Cosentino celebra 50 años en Cataluña mirando al futuro

  • El acontecimiento congregó a más de 300 asistentes, en su mayoría clientes y marmolistas en el centro que la firma almeriense posee en Sant Feliú de Llobregat

El Grupo Cosentino ha celebrado el 50 aniversario de su presencia en Cataluña con un acto que reunió a más de 300 clientes y marmolistas en el Cosentino Center, situado en Sant Feliú de Llobregat (Barcelona).

En 1958, Eduardo Martínez-Cosentino, uno de los fundadores de la compañía y hermano del actual presidente, Francisco Martínez-Cosentino, abrió un almacén en Hospitalet, convirtiéndose en el primero que la firma almeriense inauguraba fuera de Almería. Tras los primeros éxitos con las tablas de mármol blanco Macael, la introducción de travertinos y granitos o la implantación de lo que fue el primer puente grúa del sector, Cosentino Barcelona se trasladó en 1980 a Sant Feliú de Llobregat, almacén que en la actualidad se ha convertido en uno de los primeros Cosentino Centers de la compañía almeriense en España.

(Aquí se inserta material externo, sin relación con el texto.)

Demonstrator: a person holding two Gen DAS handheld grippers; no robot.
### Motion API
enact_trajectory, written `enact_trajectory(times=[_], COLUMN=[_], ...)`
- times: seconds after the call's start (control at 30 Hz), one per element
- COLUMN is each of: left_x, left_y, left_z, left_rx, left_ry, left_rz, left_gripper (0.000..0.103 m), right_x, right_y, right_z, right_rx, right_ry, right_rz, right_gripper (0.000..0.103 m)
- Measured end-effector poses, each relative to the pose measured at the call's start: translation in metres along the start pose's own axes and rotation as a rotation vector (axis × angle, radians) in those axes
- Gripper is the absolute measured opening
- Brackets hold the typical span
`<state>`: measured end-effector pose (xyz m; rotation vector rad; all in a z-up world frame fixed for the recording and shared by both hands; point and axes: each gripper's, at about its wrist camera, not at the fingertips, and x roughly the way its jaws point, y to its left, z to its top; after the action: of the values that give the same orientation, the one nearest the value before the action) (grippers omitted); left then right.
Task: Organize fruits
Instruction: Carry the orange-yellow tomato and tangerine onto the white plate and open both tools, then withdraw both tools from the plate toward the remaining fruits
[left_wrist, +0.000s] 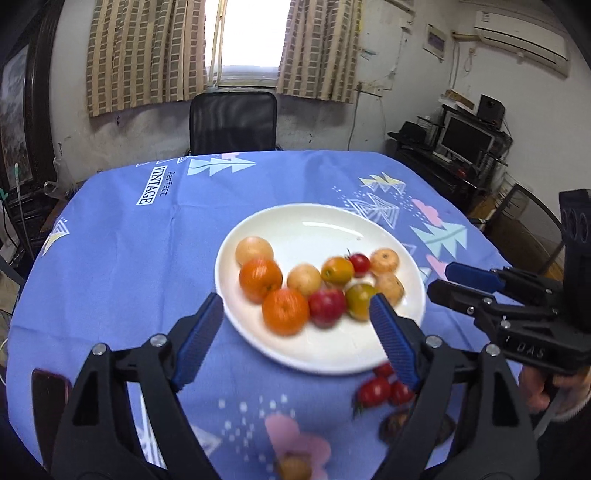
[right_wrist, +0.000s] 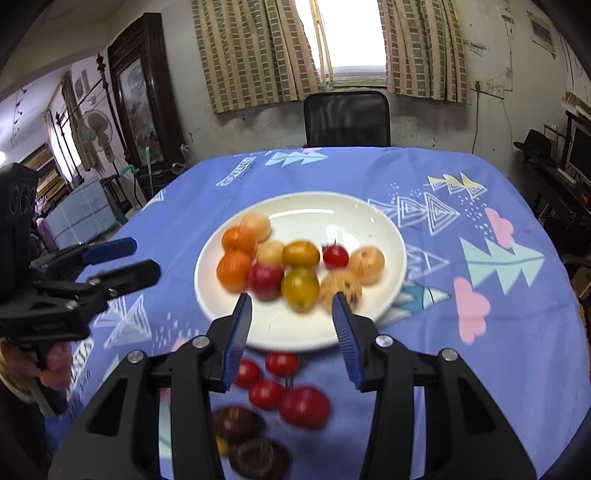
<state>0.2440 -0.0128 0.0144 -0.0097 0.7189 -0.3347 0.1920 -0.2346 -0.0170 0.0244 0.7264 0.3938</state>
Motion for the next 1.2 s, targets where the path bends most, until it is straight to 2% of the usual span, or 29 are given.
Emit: enact_trajectory(times=[0.13, 0.3, 0.4, 0.47, 0.67, 1.2], left_x=[-0.029, -0.039, -0.032, -0.027, -0.037, -0.013], left_y=[-0.006, -0.008, -0.002, 0.004, 0.002, 0.012], left_z=[-0.035, -0.072, -0.084, -0.090, -0.101, -0.114], left_rx=[0.044, 0.127, 0.115, 0.084, 0.137, 0.113], left_ry=[-0.002, 0.006, 0.053, 0.090, 0.075, 0.157], left_rz=[-0.048, -0.102, -0.164, -0.205, -0.182, -0.110], left_gripper=[0.084, 0.087, 0.087, 0.087, 0.087, 0.087], right_x=[-0.017, -0.007, 0.003, 0.009, 0.010, 0.016], right_y=[0.009, 0.012, 0.015, 0.017, 0.017, 0.021], right_z=[-0.041, -0.073, -0.080, -0.082, -0.086, -0.094], right_rx=[-0.063, -0.110, -0.131, -0.155, -0.154, -0.182], right_ry=[0.047, 0.138, 0.171, 0.179, 0.185, 0.196], right_rz=[0.031, 0.057, 0.108, 0.092, 0.152, 0.109], right_gripper=[0.046, 0.046, 0.046, 0.046, 0.046, 0.046])
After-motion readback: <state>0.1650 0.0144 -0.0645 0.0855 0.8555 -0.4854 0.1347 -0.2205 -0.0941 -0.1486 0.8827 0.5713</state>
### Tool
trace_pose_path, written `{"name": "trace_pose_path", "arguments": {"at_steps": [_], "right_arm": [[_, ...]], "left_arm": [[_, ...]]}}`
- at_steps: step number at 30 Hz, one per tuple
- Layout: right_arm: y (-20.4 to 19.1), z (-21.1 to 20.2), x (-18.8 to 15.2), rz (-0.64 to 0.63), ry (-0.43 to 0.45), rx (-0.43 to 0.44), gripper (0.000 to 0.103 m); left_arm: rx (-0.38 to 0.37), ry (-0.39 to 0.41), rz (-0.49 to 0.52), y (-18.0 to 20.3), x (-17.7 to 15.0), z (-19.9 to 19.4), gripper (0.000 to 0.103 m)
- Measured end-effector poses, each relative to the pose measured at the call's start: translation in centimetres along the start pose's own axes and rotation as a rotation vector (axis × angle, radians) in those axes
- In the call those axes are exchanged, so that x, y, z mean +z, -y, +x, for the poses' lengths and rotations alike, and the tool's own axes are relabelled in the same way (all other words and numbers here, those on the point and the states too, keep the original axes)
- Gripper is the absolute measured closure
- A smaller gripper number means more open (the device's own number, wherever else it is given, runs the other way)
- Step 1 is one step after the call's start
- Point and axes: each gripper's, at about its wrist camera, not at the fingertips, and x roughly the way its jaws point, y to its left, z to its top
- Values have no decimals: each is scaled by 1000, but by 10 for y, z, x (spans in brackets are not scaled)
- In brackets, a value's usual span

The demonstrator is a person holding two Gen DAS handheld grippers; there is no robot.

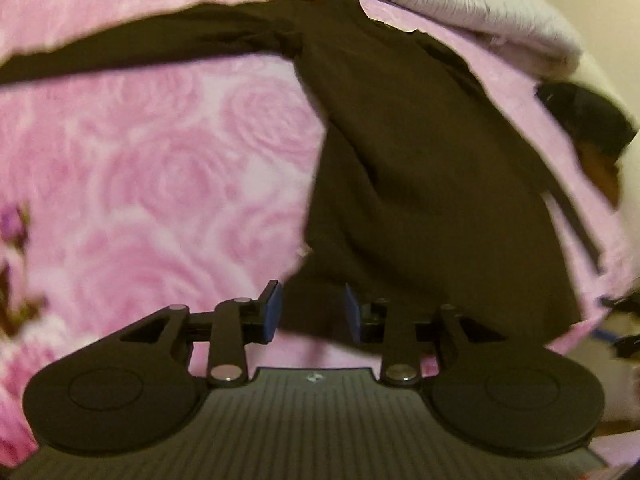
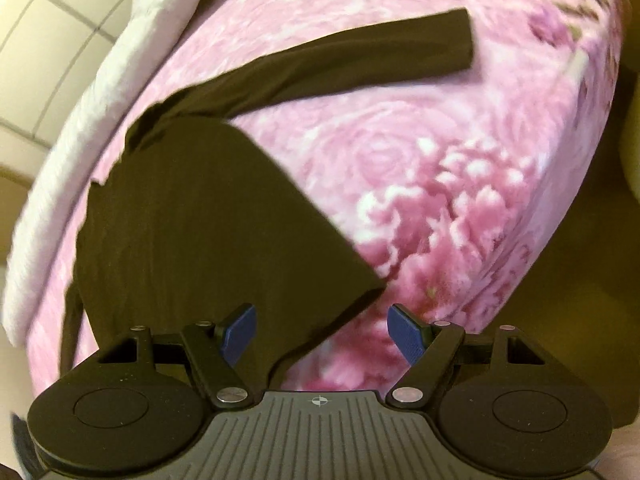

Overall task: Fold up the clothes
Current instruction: 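Grasp the shirt body with both tools and pull it straight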

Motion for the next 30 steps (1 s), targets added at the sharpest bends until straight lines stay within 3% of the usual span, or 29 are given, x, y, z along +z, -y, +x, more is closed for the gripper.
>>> {"name": "trace_pose_path", "arguments": {"at_steps": [3, 6, 11, 13, 14, 15, 16, 17, 21, 24, 26, 30], "right_arm": [[10, 5, 5, 18, 26, 51, 27], [15, 12, 10, -6, 38, 68, 27], [28, 29, 14, -16, 29, 30, 28], [30, 37, 14, -17, -13, 42, 28], [27, 41, 14, -47, -33, 40, 32], [21, 42, 14, -97, -44, 39, 67], [15, 43, 14, -145, -56, 45, 88], [11, 41, 14, -172, -62, 52, 94], [-6, 2, 25, -255, 3, 115, 95], [-14, -31, 33, -288, 31, 188, 95], [-17, -38, 32, -314, 9, 196, 95], [-3, 6, 10, -307, -115, 73, 94]], "left_arm": [[41, 15, 58, -2, -2, 6, 72], [30, 18, 81, -1, -6, 9, 69], [5, -19, 30, -17, -7, 41, 68], [-22, -20, 17, -16, -9, 46, 73], [-34, -22, 24, -14, -9, 46, 85], [-56, -29, 36, -11, -8, 45, 100], [-69, -33, 43, -8, -6, 40, 101], [-80, -25, 49, -6, -6, 30, 101], [-168, 39, -8, -8, -13, -45, 102], [-185, 64, -152, -26, -35, -85, 101], [-111, 29, -203, -34, -54, -74, 101], [26, -93, -256, -45, -80, -18, 100]]}}
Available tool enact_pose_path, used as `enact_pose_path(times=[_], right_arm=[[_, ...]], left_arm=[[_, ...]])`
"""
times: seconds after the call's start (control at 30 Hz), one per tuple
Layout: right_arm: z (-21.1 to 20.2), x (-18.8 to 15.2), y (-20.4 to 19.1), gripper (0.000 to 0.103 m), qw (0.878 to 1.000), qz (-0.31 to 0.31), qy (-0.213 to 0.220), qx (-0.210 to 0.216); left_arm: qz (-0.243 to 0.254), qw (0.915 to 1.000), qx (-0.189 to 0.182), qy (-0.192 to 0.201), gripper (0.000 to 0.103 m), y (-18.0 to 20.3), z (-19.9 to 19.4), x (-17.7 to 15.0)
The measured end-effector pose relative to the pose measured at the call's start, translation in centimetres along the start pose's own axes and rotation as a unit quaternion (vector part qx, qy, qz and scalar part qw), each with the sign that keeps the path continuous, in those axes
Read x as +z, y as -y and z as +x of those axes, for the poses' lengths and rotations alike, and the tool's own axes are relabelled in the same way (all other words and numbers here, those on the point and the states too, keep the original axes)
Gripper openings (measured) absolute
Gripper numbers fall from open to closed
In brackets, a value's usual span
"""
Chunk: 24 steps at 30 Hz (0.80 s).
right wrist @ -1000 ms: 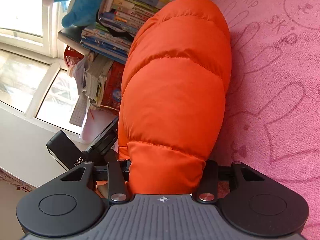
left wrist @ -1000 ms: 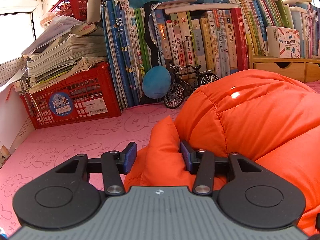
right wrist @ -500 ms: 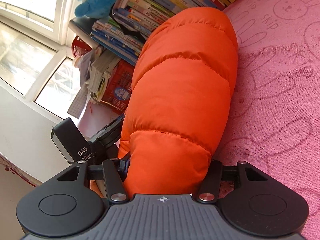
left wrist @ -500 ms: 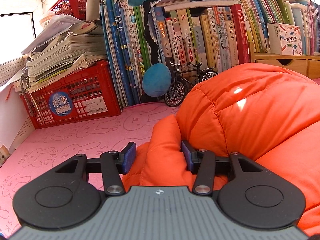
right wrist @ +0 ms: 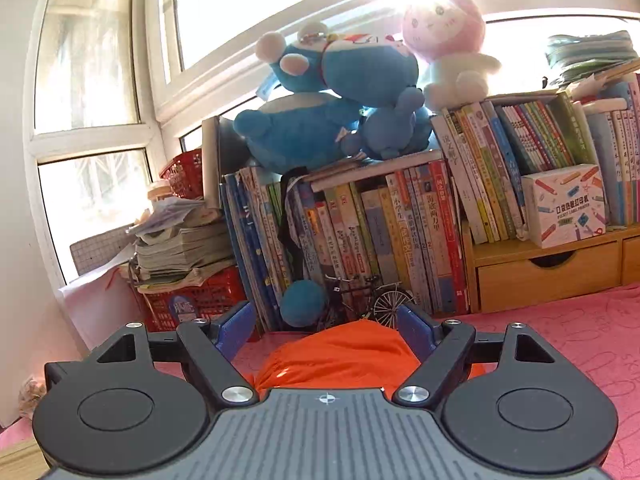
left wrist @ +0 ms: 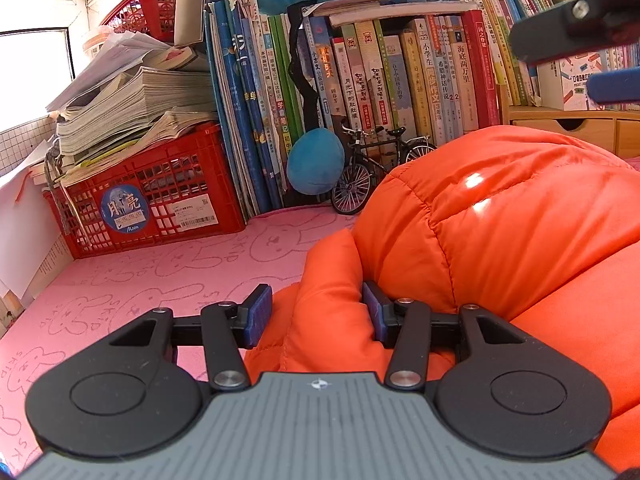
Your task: Fold clothes
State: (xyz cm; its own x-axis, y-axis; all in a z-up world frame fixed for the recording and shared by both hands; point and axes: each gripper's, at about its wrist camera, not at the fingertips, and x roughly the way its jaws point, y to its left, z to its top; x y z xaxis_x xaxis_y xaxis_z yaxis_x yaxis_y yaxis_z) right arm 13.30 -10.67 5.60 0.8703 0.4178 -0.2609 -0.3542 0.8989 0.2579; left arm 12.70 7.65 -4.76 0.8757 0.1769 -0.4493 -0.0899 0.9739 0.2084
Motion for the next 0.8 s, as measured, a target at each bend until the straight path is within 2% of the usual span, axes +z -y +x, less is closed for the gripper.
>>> enact_pose_path(times=[0.17,0.3,0.4,0.47,0.53,0.63,0.8], right_arm=[[6.0,-1.9,0.2,0.074,0.995,-0.025,-0.092,-0.041],[7.3,-4.0,-0.2,0.076,0.986,-0.095,-0.119,-0.07],[8.2,-5.3,-1.2,0.076,0.973,-0.158,-0.144,-0.09],[8.7,-5.8,-1.7,0.076,0.967,-0.176,-0.158,-0.097],[9.3,-6.2,-1.8,0.076,0.964,-0.181,-0.168,-0.099],[9.8,-6.6,-1.4,0.077,0.967,-0.169,-0.165,-0.095],[9.2,-6.2,-1.0,0.077,0.973,-0.155,-0.149,-0.088]], left_arm=[[-0.014,0.9998,-0.013,-0.002,0.048,-0.5,-0.1,-0.1],[-0.028,0.9992,-0.028,-0.008,0.049,-0.9,0.1,-0.1],[-0.023,0.9994,-0.022,-0.013,0.049,-0.7,0.1,-0.1],[-0.015,0.9997,-0.014,-0.016,0.049,-0.5,0.2,-0.1],[-0.012,0.9996,-0.012,-0.022,0.049,-0.4,0.4,-0.1],[-0.011,0.9993,-0.014,-0.032,0.049,-0.4,0.8,0.0],[0.001,0.9997,-0.012,-0.019,0.05,-0.5,0.3,0.0]])
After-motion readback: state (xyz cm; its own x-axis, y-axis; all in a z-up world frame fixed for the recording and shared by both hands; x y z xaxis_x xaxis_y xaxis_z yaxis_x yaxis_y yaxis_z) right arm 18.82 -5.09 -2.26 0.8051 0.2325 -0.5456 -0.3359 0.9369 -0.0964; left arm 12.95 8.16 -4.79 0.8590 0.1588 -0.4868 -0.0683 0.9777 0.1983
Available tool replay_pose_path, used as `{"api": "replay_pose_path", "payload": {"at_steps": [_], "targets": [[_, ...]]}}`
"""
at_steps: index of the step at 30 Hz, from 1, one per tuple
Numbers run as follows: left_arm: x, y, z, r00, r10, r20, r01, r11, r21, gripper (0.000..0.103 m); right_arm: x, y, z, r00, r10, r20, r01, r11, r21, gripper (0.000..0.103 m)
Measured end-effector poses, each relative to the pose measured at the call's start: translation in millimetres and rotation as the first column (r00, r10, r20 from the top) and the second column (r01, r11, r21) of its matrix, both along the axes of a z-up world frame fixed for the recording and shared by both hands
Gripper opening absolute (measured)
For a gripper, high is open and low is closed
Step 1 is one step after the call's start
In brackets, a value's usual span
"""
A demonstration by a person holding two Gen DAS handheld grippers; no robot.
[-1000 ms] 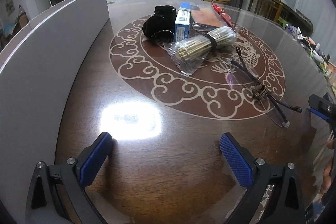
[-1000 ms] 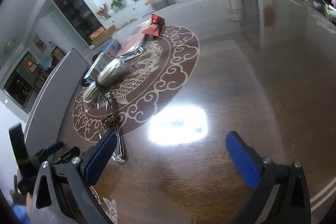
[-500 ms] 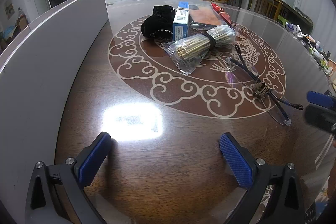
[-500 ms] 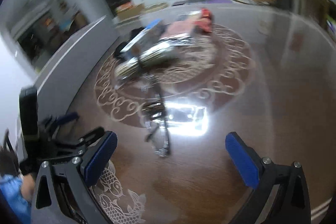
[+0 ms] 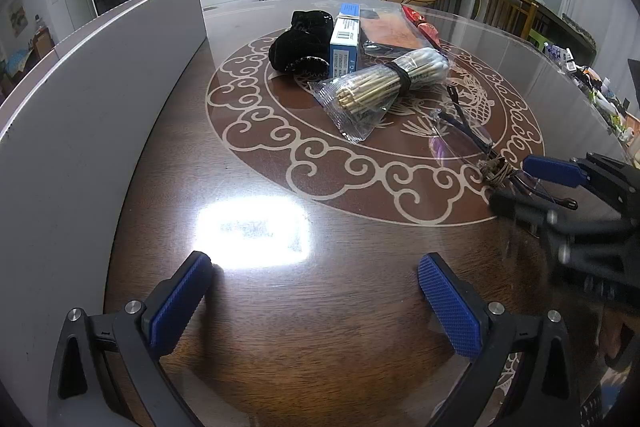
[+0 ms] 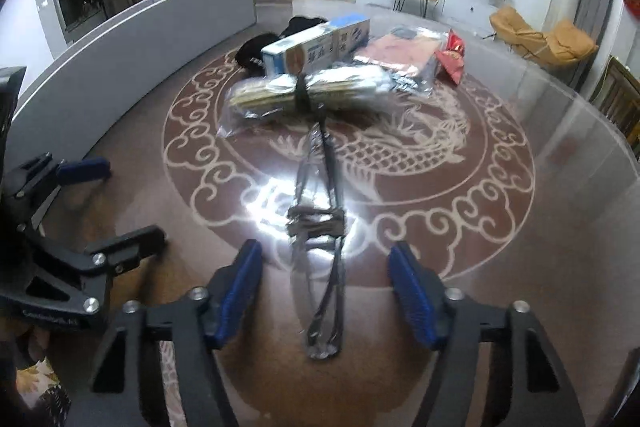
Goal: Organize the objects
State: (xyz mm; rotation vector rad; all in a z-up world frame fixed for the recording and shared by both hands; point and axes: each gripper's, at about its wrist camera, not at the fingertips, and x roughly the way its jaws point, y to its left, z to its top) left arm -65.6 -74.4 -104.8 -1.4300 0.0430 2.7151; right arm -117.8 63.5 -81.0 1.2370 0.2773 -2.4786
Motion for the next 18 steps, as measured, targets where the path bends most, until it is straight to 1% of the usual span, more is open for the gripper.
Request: {"api": "replay_pose_path", "payload": {"at_steps": [2, 4, 7, 8, 10, 11, 12, 15, 18], "targets": [[0, 0, 0, 1.000, 0.000, 0.000, 0.000, 1.000, 0.000, 0.103, -6, 14, 1, 0.999, -0.053, -0.003, 0.053, 0.999, 0.001, 0.055], [0, 0, 0, 1.000, 0.000, 0.000, 0.000, 1.000, 0.000, 0.103, -12, 33, 1, 0.993, -0.118, -0.008, 0.118, 0.993, -0.002, 0.055], [0, 0, 0, 1.000, 0.000, 0.000, 0.000, 1.000, 0.000, 0.103, -16, 60, 1, 0.983, -0.184, -0.019, 0.184, 0.983, -0.013, 0.055], [0, 0, 0, 1.000, 0.000, 0.000, 0.000, 1.000, 0.000, 0.103, -18, 63, 1, 0.981, -0.193, -0.017, 0.193, 0.981, -0.016, 0.056], [0, 0, 0, 1.000, 0.000, 0.000, 0.000, 1.000, 0.000, 0.103, -20, 67, 1, 0.981, -0.196, -0.010, 0.196, 0.981, -0.014, 0.064], [0, 0, 0, 1.000, 0.000, 0.000, 0.000, 1.000, 0.000, 0.103, -21, 66, 1, 0.981, -0.194, -0.002, 0.193, 0.981, -0.012, 0.078], [0, 0, 0, 1.000, 0.000, 0.000, 0.000, 1.000, 0.000, 0.103, -22, 65, -1, 0.982, -0.189, 0.008, 0.190, 0.982, -0.003, 0.087], [0, 0, 0, 1.000, 0.000, 0.000, 0.000, 1.000, 0.001, 0.103, -22, 61, -2, 0.984, -0.178, 0.020, 0.178, 0.984, 0.004, 0.095], [0, 0, 0, 1.000, 0.000, -0.001, 0.000, 1.000, 0.001, 0.103, -21, 65, -3, 0.979, -0.201, 0.025, 0.201, 0.980, 0.003, 0.098]]}}
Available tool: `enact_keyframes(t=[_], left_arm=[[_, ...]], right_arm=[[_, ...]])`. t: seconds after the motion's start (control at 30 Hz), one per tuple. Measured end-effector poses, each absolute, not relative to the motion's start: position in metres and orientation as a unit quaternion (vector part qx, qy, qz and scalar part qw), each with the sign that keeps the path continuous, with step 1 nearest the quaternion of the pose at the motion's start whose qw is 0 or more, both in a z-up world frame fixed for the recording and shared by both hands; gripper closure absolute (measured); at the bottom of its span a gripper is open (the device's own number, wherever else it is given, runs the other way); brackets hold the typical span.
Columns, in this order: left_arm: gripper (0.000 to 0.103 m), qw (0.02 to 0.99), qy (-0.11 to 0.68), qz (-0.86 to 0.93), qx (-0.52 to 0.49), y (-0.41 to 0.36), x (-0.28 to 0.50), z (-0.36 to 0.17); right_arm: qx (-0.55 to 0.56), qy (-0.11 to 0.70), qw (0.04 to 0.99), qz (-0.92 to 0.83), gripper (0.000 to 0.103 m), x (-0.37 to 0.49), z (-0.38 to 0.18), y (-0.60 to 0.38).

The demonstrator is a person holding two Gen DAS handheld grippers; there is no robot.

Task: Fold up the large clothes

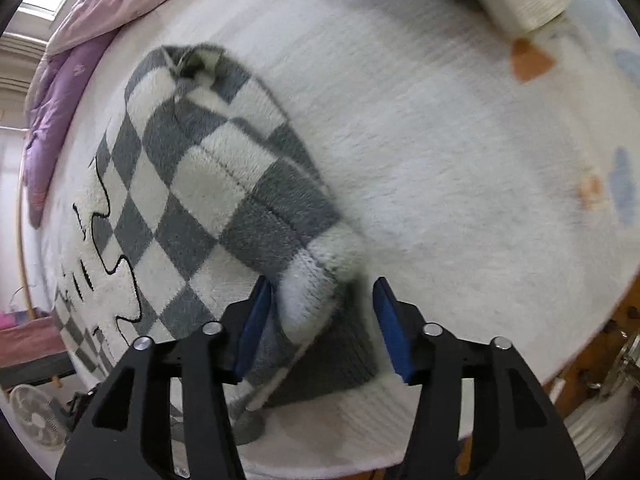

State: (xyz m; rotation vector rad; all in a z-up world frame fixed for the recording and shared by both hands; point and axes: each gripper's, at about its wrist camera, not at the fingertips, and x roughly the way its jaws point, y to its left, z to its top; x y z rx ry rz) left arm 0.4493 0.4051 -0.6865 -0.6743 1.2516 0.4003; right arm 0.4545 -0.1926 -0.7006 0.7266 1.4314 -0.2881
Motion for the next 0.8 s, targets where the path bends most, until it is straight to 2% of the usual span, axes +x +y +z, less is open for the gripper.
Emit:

Aunque de origen almeriense, la historia de la empresa familiar ha tenido una importante vinculación con Cataluña y sobre todo con el denominado pueblo de las Rosas, Sant Feliú de Llobregat, donde los miembros fundacionales de Cosentino fueron pioneros en los años 70 y 80 en la industrialización del mismo, sobre todo en la zona de El Plá.

En la actualidad, la de Sant Feliú es una de las mayores instalaciones que el grupo tiene en España, y se ha transformado en un auténtico centro de formación en piedra natural, showroom e instalación logística para los profesionales catalanes.

Durante su discurso, Eduardo Martínez-Cosentino destacó que "en estos 50 años he vivido momentos duros y difíciles, pero también éxitos y situaciones de gran satisfacción. Barcelona, y Cataluña en general, nos acogió en su momento con hospitalidad y generosidad, y durante todos estos años, la relación no ha hecho más que consolidarse y crecer. Esta tierra fue clave para nosotros, y estaremos siempre agradecidos por ello".

Por su parte, Francisco recordó su presencia en Barcelona en los 70 dónde ejerció de maestro de escuela y afirmó que "esos años ayudaron también a forjar mi carácter, y me permitieron entender y apreciar al pueblo catalán", y tuvo palabras de agradecimiento para sus padres, Eduardo Cosentino y Eduarda Justo.

Concluyó asegurando que "el músculo y la ambición de Cosentino se mantienen fuertes e intactos. El presente es atractivo y exitoso. El futuro sigue siendo aún más esperanzador e ilusionante que nunca".